■ Exercise description ■
Pick out every line of the entries below where "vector" occurs, and copy those lines.

■ Source information ■
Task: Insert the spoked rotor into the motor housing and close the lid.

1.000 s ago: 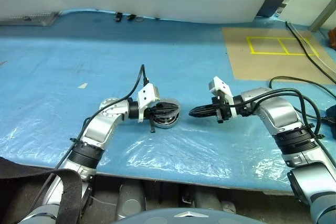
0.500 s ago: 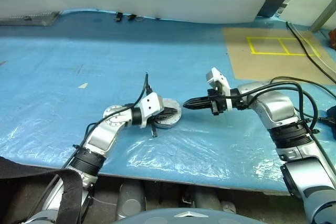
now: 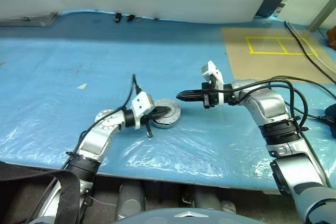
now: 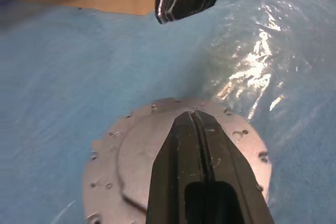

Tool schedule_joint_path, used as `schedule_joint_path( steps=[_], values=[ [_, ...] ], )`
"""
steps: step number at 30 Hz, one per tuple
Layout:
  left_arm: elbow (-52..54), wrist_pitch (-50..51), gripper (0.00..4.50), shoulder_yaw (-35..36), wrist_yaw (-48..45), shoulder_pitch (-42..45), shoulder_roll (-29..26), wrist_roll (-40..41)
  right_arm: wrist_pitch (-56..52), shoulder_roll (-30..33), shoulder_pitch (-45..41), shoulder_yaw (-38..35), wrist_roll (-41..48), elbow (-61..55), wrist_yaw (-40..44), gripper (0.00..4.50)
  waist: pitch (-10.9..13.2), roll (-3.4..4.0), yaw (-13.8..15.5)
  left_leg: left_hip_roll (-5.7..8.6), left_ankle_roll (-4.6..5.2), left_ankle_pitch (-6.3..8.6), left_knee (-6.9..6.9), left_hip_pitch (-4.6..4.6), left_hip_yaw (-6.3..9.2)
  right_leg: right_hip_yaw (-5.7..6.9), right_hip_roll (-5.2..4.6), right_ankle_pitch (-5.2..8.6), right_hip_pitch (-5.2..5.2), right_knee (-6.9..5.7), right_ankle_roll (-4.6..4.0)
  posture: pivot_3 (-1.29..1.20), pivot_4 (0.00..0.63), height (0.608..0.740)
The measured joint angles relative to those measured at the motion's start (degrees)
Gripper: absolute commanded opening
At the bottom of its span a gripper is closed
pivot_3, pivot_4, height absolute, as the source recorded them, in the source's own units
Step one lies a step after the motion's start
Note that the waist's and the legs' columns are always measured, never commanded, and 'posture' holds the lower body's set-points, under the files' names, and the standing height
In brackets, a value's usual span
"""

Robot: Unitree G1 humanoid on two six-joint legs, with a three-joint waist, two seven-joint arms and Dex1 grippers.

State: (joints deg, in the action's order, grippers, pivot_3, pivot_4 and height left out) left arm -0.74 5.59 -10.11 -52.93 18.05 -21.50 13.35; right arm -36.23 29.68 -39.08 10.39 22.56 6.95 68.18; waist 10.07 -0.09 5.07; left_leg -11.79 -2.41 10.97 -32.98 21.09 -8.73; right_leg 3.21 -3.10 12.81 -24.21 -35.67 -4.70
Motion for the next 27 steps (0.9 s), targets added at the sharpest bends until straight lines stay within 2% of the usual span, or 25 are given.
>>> schedule_joint_path(
  steps=[4,14,18,27],
  values=[
    [5.8,1.6,0.00,4.2,0.8,-3.7,-2.9,2.8,2.1,-2.5,-1.0,0.2,-1.2,0.9,-1.9,0.98,0.0,0.00,-0.4,0.00,0.03,-0.02,0.11,0.01,0.00,0.00,0.01,0.01,-0.02,0.09,-0.01,0.00,0.150,0.740],
    [19.5,5.1,0.00,9.8,5.8,-21.5,-4.4,6.9,7.2,-8.1,-2.8,4.5,-5.5,3.6,-3.8,4.48,0.0,0.00,-1.3,-0.02,-0.07,0.06,0.17,-0.06,-0.02,0.01,0.01,0.01,-0.01,0.14,0.00,0.00,0.150,0.740],
    [21.9,5.1,0.00,11.3,8.2,-27.1,-4.7,6.8,9.1,-8.2,-2.9,8.1,-8.2,4.6,-2.4,4.48,0.0,0.00,-1.2,-0.02,-0.06,0.07,0.19,-0.05,-0.02,0.00,0.01,0.02,-0.01,0.18,0.01,0.00,0.150,0.740],
    [25.9,4.6,0.00,12.9,12.7,-33.1,-3.1,6.9,14.9,-8.3,-2.9,12.2,-14.0,10.9,-1.4,4.48,0.0,-0.01,-1.3,-0.04,-0.05,0.08,0.21,-0.08,-0.03,-0.01,0.03,0.02,0.00,0.19,0.00,0.00,0.150,0.740]
  ],
)
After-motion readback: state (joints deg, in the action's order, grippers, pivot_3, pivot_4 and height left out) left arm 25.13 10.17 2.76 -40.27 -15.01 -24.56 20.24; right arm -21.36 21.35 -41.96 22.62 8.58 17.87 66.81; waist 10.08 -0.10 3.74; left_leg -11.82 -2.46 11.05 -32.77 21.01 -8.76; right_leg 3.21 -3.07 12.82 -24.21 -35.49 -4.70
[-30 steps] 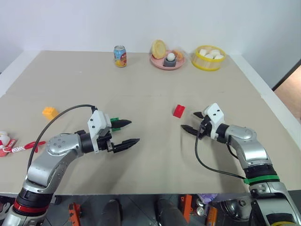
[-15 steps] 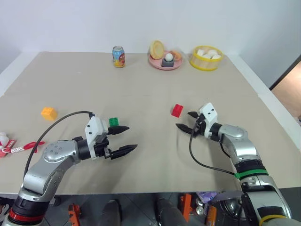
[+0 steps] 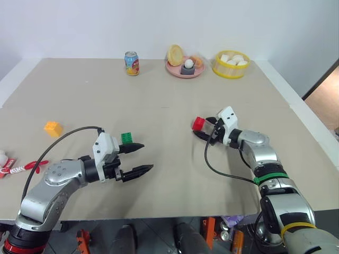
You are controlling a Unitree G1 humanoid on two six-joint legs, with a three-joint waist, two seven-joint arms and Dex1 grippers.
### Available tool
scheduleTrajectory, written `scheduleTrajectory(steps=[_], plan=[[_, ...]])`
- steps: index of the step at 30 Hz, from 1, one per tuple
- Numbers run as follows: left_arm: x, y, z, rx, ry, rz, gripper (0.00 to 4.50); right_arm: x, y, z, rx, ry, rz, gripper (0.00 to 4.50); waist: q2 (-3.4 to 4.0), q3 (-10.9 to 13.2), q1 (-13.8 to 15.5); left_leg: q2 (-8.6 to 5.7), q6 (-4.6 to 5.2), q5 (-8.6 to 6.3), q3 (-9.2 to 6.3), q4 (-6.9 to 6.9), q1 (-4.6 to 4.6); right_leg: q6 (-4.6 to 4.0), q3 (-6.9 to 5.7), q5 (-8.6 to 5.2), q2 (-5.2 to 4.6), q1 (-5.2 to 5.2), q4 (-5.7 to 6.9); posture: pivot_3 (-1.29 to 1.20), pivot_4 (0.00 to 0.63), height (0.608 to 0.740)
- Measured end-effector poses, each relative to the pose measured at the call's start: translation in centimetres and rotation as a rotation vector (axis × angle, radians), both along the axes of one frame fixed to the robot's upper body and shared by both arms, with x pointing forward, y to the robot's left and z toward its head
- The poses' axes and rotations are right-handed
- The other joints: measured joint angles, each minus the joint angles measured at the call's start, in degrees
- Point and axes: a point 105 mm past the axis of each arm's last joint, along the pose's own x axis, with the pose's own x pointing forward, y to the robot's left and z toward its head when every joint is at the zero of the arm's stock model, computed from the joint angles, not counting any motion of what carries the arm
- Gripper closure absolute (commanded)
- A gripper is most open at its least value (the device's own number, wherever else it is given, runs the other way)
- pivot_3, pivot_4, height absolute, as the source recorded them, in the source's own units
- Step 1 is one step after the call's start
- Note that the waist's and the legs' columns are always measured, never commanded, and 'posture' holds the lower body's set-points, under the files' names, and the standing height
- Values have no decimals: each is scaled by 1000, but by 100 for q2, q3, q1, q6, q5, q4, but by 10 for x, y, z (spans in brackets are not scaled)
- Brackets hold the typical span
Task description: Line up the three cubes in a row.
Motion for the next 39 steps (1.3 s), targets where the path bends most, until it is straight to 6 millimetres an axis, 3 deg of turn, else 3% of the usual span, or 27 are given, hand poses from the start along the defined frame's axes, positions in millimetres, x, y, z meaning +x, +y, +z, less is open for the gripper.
scheduleTrajectory(steps=[3,10,22,25,30,34,39], plan=[[1,4,0,0,-1,28,739,-2,2,-2,2,9,25,809,2,1,0,0,0,0,1,0,0,0,0,0,-1,0,0,0,150,740],[-1,7,-3,2,10,44,739,-5,6,-1,-1,4,67,3254,5,3,-1,0,0,0,1,0,1,-1,1,1,0,0,0,0,150,740],[-1,19,-7,16,3,103,739,-12,11,3,14,27,124,3288,9,5,0,0,0,0,0,-4,1,-2,0,-2,0,-2,0,0,150,740],[-5,26,-9,34,12,109,739,-33,17,14,62,53,235,3288,19,12,8,-1,0,0,-2,-10,-3,-1,0,-10,-1,-4,1,0,150,740],[-14,34,-9,59,31,72,739,-93,24,37,48,99,490,3288,25,14,34,-3,-3,-3,-5,-16,-2,-4,-1,-23,-3,-6,4,0,150,740],[-24,38,-14,100,55,6,739,-136,47,33,2,158,678,3288,25,12,2,4,-4,-4,2,-18,8,-19,-5,-19,-3,-11,4,0,150,740],[-33,39,-21,122,65,-55,739,-139,61,19,-46,145,700,3288,24,12,-1,3,-4,-3,7,-1,3,-25,-5,-11,-8,-17,4,0,150,740]])
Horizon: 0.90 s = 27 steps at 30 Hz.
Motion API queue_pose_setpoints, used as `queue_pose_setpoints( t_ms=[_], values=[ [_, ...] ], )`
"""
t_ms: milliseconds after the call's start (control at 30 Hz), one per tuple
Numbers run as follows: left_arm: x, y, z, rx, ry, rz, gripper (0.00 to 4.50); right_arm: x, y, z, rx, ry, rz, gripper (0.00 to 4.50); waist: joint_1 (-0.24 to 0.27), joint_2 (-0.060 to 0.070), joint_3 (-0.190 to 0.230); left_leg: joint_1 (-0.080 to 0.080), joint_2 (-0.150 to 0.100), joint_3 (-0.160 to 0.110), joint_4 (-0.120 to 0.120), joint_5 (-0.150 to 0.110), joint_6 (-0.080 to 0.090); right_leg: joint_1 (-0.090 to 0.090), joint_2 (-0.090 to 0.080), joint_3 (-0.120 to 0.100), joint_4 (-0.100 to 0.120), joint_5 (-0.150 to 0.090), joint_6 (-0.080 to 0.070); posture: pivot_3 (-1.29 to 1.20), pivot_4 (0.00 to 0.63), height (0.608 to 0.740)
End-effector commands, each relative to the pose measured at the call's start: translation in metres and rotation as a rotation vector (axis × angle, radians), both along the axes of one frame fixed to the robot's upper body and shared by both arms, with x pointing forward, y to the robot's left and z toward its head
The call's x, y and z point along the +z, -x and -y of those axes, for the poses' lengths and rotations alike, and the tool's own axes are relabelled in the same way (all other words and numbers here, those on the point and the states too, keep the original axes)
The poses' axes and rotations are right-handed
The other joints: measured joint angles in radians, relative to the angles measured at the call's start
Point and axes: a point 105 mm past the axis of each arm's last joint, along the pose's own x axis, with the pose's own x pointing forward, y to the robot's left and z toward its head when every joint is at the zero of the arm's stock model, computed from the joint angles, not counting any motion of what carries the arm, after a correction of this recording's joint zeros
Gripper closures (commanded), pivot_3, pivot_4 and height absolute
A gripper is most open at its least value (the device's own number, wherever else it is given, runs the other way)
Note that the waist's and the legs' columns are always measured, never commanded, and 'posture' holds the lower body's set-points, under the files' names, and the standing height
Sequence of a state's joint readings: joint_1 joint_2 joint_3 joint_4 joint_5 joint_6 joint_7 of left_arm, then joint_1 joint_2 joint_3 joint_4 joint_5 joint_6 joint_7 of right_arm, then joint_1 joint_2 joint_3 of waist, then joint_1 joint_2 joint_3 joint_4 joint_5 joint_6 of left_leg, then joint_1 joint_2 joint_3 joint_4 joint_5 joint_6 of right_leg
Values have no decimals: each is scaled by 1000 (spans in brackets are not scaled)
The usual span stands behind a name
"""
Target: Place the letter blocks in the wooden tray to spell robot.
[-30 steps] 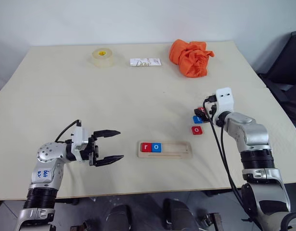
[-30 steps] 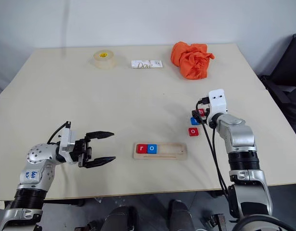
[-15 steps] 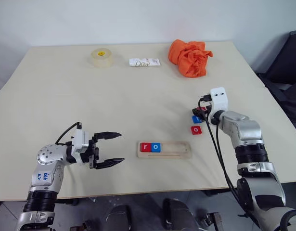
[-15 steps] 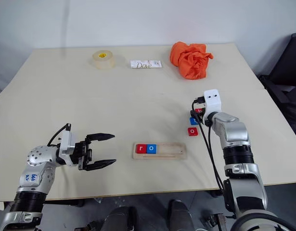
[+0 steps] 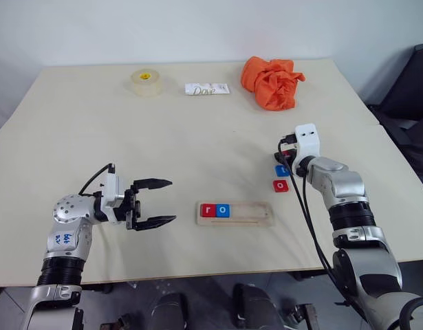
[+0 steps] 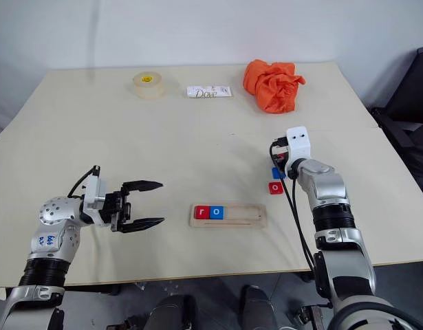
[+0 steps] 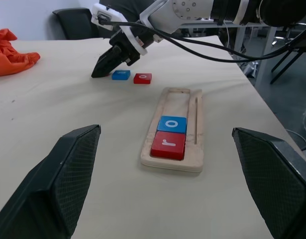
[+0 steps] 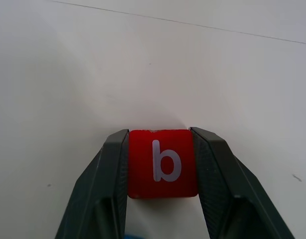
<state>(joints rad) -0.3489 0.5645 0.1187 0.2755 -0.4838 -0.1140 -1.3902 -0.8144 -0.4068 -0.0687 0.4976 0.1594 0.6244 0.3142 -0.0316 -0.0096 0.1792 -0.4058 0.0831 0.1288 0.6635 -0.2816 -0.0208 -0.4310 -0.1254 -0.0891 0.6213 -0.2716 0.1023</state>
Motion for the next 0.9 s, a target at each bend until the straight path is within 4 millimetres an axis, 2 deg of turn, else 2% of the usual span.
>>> queue_pose_setpoints(
  t_ms=[33,133,200,300,433,600,700,900],
  values=[
    [7,-1,-1,-2,-6,40,0,43,5,3,21,-5,136,3045,0,0,0,0,0,0,0,0,0,0,0,0,0,0,0,0,150,740],
    [6,-1,-1,4,-1,35,0,52,21,6,38,-5,171,3045,1,0,0,-1,0,0,-1,0,0,0,0,0,0,0,0,0,150,740],
    [3,0,-2,11,3,23,0,53,44,6,78,5,195,3045,7,0,0,-1,0,0,-2,0,0,0,0,0,0,0,0,0,150,740],
    [1,0,-2,13,5,15,0,42,77,2,112,5,172,3045,7,0,0,-2,0,0,-2,-2,0,0,0,-1,-2,0,0,0,150,740],
    [2,-4,-2,16,8,15,0,30,111,-8,153,-4,158,3045,5,0,0,-2,0,0,-1,-3,1,1,0,-1,-3,0,0,0,150,740],
    [4,-8,2,3,11,12,0,20,153,-34,301,-48,120,3045,3,0,0,0,0,-1,-1,-3,1,1,1,-1,-5,0,0,0,150,740],
    [3,-8,3,-7,11,7,0,15,163,-38,368,-47,96,3045,4,0,0,0,0,-1,-1,-3,1,1,1,-1,-5,0,0,0,150,740],
    [3,-5,5,-16,11,6,0,11,157,-13,281,-16,78,3045,6,0,0,0,0,-2,0,-3,1,2,1,-1,-5,0,0,0,150,740]
  ],
)
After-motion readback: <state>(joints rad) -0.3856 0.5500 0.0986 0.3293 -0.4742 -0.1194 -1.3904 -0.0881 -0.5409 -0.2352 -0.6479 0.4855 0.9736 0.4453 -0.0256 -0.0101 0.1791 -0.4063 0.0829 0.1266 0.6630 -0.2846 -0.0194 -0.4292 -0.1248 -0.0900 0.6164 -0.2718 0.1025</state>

■ Answer ■
- Measured end-effector poses, each relative to the pose measured at the call's start: translation in centimetres and rotation as a rotation vector (axis × angle, radians), both along the axes of one frame fixed to the robot's upper body and shared by both arms, with x pointing forward, y to the robot's left and z toward its head
End-effector commands, each relative to the pose measured at the call's start: translation in metres and rotation as a rotation vector (axis × angle, radians), both along the axes of one frame fixed to the robot's upper body and shared by both arms, with x pointing forward, y to the robot's left and z toward its head

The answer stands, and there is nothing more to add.